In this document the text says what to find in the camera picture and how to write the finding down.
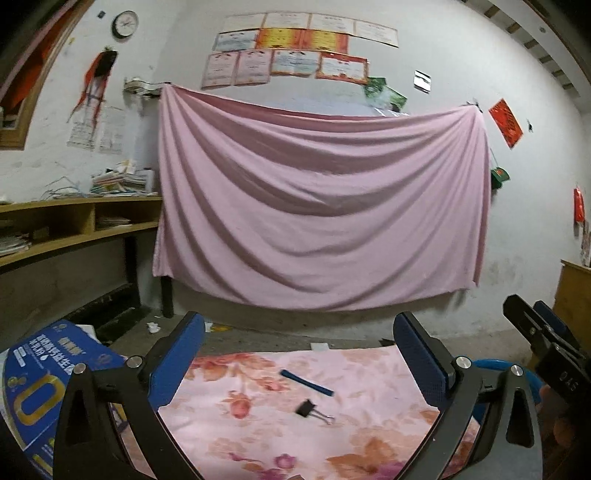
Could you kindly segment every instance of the brown furniture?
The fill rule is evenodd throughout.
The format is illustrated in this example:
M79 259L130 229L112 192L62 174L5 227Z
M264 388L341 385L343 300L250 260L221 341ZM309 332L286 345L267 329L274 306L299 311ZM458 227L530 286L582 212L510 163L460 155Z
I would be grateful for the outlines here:
M74 249L121 238L125 245L126 284L71 312L64 318L74 323L100 327L117 315L140 307L137 277L138 232L156 230L162 208L161 197L108 197L49 200L0 206L0 220L10 220L14 232L28 233L32 246L23 252L0 257L0 274ZM101 228L101 217L124 217L130 225ZM48 236L33 239L33 232ZM161 279L163 313L173 315L172 285Z
M562 272L552 310L591 351L591 268L561 260Z

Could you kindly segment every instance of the blue plastic tub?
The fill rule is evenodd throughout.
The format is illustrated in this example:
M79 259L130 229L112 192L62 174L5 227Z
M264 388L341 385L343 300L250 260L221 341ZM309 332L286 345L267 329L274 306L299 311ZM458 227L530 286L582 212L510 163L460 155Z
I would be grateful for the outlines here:
M490 370L498 370L504 371L511 367L511 365L515 365L512 362L507 362L505 360L497 360L494 358L485 358L483 360L474 360L474 365L480 368L488 368ZM537 405L542 401L540 398L540 388L544 385L544 382L532 371L527 370L526 368L523 369L525 372L525 376L530 383L531 388L531 395L534 397L534 403ZM485 405L478 404L474 407L474 411L472 412L472 416L478 423L482 422L482 417L484 417L485 412Z

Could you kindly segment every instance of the pink cloth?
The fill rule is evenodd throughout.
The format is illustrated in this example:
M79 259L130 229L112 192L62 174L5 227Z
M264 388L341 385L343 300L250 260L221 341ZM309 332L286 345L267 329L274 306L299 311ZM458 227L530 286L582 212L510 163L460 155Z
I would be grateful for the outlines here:
M160 109L154 275L307 310L367 309L478 282L491 174L475 106L325 116L166 86Z
M335 396L281 377L283 368ZM335 423L296 415L308 398ZM392 480L439 414L396 346L198 357L158 413L206 480ZM464 465L477 432L472 420L446 475ZM129 429L123 438L150 475Z

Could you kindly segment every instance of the wall clock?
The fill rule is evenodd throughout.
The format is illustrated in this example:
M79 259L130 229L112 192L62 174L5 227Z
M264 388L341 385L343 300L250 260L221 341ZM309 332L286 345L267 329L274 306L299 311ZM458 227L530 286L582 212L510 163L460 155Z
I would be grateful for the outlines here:
M120 13L113 20L111 31L115 38L129 38L135 33L139 26L138 14L134 11L127 10Z

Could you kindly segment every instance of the metal screw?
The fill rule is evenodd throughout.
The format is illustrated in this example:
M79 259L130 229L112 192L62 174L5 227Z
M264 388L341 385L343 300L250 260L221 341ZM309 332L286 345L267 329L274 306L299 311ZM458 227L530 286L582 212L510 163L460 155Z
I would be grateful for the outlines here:
M80 375L81 373L84 373L84 371L86 370L86 365L85 364L76 364L74 366L74 369L72 370L76 375Z
M129 357L125 362L125 365L127 365L129 368L138 368L142 363L142 358L140 356L135 355Z
M523 369L519 365L513 365L511 367L511 372L518 377L523 375Z
M456 358L456 364L460 368L470 368L472 366L472 362L470 362L470 359L468 357L465 357L465 356L459 356L459 357L457 357Z

▶ [ACTION ITEM]:
Return the listing above unaltered, omitting its pictures.

▶ [OUTPUT]:
In this document the text says what to find in the camera picture and how to write the finding down.
Could you kindly segment every instance of the brown furniture?
The fill rule is evenodd throughout.
The format is illustrated in this example:
M79 259L130 229L112 192L62 174L5 227Z
M264 388L341 385L343 300L250 260L221 341ZM309 332L286 345L267 329L274 306L299 311ZM458 227L530 286L582 212L510 163L460 155Z
I would be grateful for the outlines here:
M74 249L121 238L125 245L126 284L71 312L64 318L74 323L100 327L117 315L140 307L137 277L138 232L156 230L162 208L161 197L108 197L49 200L0 206L0 220L10 220L14 232L28 233L32 246L23 252L0 257L0 274ZM101 228L101 217L124 217L130 225ZM48 236L33 239L33 232ZM161 279L163 313L173 315L172 285Z
M562 272L552 310L591 351L591 268L561 260Z

Could you kindly segment every instance of the blue plastic tub?
The fill rule is evenodd throughout.
The format is illustrated in this example:
M79 259L130 229L112 192L62 174L5 227Z
M264 388L341 385L343 300L250 260L221 341ZM309 332L286 345L267 329L274 306L299 311ZM458 227L530 286L582 212L510 163L460 155Z
I would be grateful for the outlines here:
M490 370L498 370L504 371L511 367L511 365L515 365L512 362L507 362L505 360L497 360L494 358L485 358L483 360L474 360L474 365L480 368L488 368ZM537 405L542 401L540 398L540 388L544 385L544 382L532 371L527 370L526 368L523 369L525 372L525 376L530 383L531 388L531 395L534 397L534 403ZM485 405L478 404L474 407L474 411L472 412L472 416L478 423L482 422L482 417L484 417L485 412Z

Could you kindly segment every instance of the pink cloth?
The fill rule is evenodd throughout.
The format is illustrated in this example:
M79 259L130 229L112 192L62 174L5 227Z
M264 388L341 385L343 300L250 260L221 341ZM309 332L286 345L267 329L274 306L299 311ZM458 227L530 286L582 212L510 163L460 155Z
I would be grateful for the outlines here:
M160 109L154 275L307 310L367 309L478 282L491 174L475 106L325 116L166 86Z
M335 396L281 377L283 368ZM335 423L296 415L308 398ZM392 480L439 414L396 346L198 357L158 413L206 480ZM464 465L477 432L472 420L446 475ZM129 429L123 438L150 475Z

Could you kindly segment every instance of the wall clock?
The fill rule is evenodd throughout.
The format is illustrated in this example:
M79 259L130 229L112 192L62 174L5 227Z
M264 388L341 385L343 300L250 260L221 341ZM309 332L286 345L267 329L274 306L299 311ZM458 227L530 286L582 212L510 163L460 155Z
I would be grateful for the outlines here:
M120 13L113 20L111 31L115 38L129 38L135 33L139 26L138 14L134 11L127 10Z

Could you kindly segment every instance of the metal screw?
The fill rule is evenodd throughout.
The format is illustrated in this example:
M79 259L130 229L112 192L62 174L5 227Z
M264 388L341 385L343 300L250 260L221 341ZM309 332L286 345L267 329L274 306L299 311ZM458 227L530 286L582 212L510 163L460 155Z
I would be grateful for the outlines here:
M80 375L81 373L84 373L84 371L86 370L86 365L85 364L76 364L74 366L74 369L72 370L76 375Z
M129 357L125 362L125 365L127 365L129 368L138 368L142 363L142 358L140 356L135 355Z
M523 369L519 365L513 365L511 367L511 372L518 377L523 375Z
M456 358L456 364L460 368L470 368L472 366L472 362L470 362L470 359L468 357L465 357L465 356L459 356L459 357L457 357Z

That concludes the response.